### WHAT TO DO
The data below should be printed in full, exactly, and without any of its images.

::: DATA BELOW :::

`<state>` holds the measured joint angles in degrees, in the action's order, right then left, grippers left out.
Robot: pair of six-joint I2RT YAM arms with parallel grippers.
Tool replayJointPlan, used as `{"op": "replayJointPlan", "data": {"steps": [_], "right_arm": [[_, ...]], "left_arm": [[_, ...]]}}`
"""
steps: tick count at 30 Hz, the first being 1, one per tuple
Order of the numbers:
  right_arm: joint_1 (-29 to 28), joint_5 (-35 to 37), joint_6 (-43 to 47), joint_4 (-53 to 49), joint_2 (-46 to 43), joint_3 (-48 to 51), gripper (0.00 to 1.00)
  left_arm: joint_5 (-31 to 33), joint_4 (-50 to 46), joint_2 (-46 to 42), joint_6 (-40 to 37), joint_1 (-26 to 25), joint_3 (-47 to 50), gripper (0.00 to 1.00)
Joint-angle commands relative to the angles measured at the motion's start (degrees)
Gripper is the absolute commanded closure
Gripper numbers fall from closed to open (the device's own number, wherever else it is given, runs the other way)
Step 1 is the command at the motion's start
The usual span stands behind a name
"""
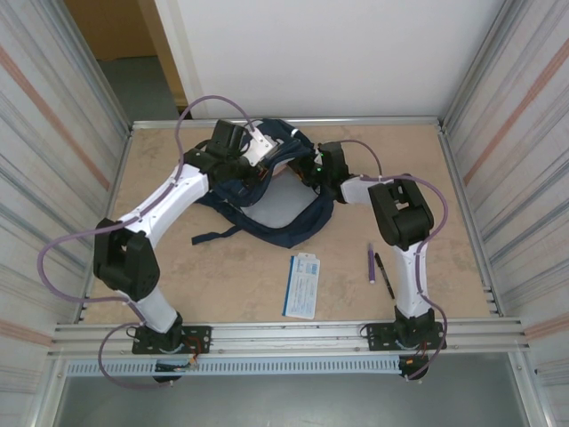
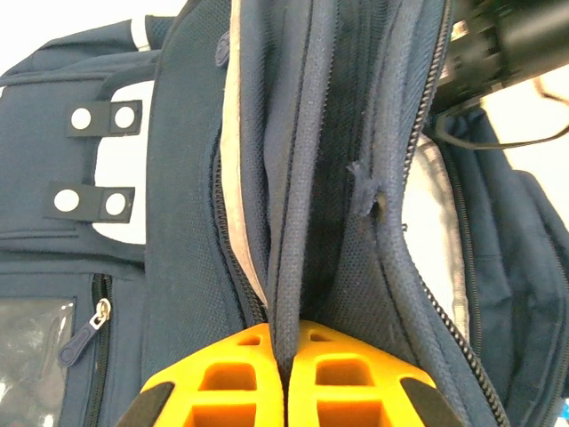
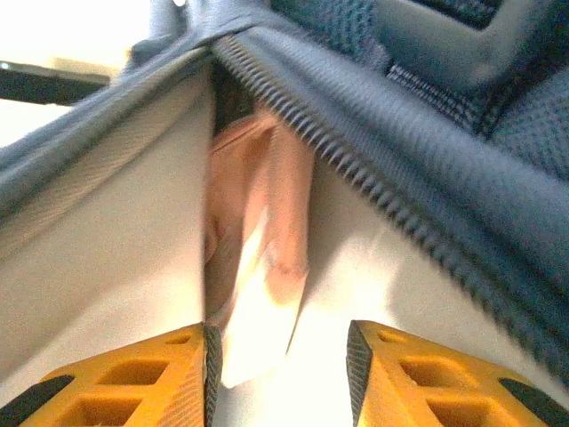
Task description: Pack the student bag
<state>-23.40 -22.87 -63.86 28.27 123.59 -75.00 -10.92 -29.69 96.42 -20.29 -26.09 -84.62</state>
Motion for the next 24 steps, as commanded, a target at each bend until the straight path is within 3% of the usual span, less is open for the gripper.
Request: {"op": "replayJointPlan", "data": {"steps": [1, 5, 12, 15, 16, 18, 22, 24], "right_arm": [[0.1, -3.1, 1.6, 2.3, -4.7, 2.8, 0.57], [0.3, -3.7, 4.5, 0.9, -9.9, 8.4, 0.55], [1.4, -7.2, 10.6, -9.1, -22.6, 17.9, 0.52], [1.6, -6.8, 15.6, -17.8, -30.6, 23.3, 0.50], [1.8, -6.6, 17.6, -21.7, -33.7, 25.1, 0.50], [1.4, -6.2, 22.3, -30.1, -38.7, 27.2, 0.49], [-2.0, -4.2, 28.6, -45.8, -46.8, 31.0, 0.48], [-4.1, -4.4, 29.0, -50.0, -49.6, 33.3, 0.47]], "left_arm": [[5.0, 2.5, 2.3, -1.0, 1.0, -0.2, 1.00], [4.8, 2.7, 3.5, -0.5, 0.9, -0.1, 1.00], [12.2, 1.0, 7.2, -1.8, 0.6, -0.6, 1.00], [16.3, 5.8, 7.2, 2.5, 0.4, 1.3, 1.00], [17.4, 6.7, 6.8, 5.5, 0.3, 1.8, 0.89], [13.1, 7.9, 4.5, 8.4, 0.2, 4.0, 0.79], [7.1, 13.3, -3.7, 16.1, -1.4, 11.9, 0.48], [3.0, 12.8, -7.4, 19.6, -2.6, 14.9, 0.46]]}}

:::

### ANSWER TO THIS PROBLEM
`<state>` holds the measured joint angles in degrees, in the action's order, right then left, grippers left out.
Robot: pair of six-joint I2RT YAM arms with parallel grippers.
Tool replayJointPlan, used as `{"op": "replayJointPlan", "data": {"steps": [_], "right_arm": [[_, ...]], "left_arm": [[_, ...]]}}`
"""
steps: tick count at 30 Hz, the first being 1, one per tuple
Order of the numbers:
  right_arm: joint_1 (-29 to 28), joint_5 (-35 to 37), joint_6 (-43 to 47), joint_4 (-53 to 49), joint_2 (-46 to 43), joint_3 (-48 to 51), gripper (0.00 to 1.00)
  left_arm: joint_5 (-31 to 33), joint_4 (-50 to 46), joint_2 (-46 to 42), joint_6 (-40 to 37), joint_1 (-26 to 25), joint_3 (-47 to 50), gripper (0.00 to 1.00)
Joint-angle commands relative to the angles measured at the motion's start (degrees)
Gripper is the absolute commanded closure
Gripper numbers fall from closed to open (the device's own number, wherever else it is given, runs the other way)
Step 1 is the command at the motion's start
The usual span stands behind a name
"""
Task description: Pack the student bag
<state>-23.40 -22.87 -63.86 28.27 123.59 -75.00 -10.92 -29.69 96.42 -20.29 -26.09 -84.62</state>
Motion for the next 24 steps, as commanded, a target at each bend until the straight path is within 3% of the usual span, less is open for the gripper.
Request: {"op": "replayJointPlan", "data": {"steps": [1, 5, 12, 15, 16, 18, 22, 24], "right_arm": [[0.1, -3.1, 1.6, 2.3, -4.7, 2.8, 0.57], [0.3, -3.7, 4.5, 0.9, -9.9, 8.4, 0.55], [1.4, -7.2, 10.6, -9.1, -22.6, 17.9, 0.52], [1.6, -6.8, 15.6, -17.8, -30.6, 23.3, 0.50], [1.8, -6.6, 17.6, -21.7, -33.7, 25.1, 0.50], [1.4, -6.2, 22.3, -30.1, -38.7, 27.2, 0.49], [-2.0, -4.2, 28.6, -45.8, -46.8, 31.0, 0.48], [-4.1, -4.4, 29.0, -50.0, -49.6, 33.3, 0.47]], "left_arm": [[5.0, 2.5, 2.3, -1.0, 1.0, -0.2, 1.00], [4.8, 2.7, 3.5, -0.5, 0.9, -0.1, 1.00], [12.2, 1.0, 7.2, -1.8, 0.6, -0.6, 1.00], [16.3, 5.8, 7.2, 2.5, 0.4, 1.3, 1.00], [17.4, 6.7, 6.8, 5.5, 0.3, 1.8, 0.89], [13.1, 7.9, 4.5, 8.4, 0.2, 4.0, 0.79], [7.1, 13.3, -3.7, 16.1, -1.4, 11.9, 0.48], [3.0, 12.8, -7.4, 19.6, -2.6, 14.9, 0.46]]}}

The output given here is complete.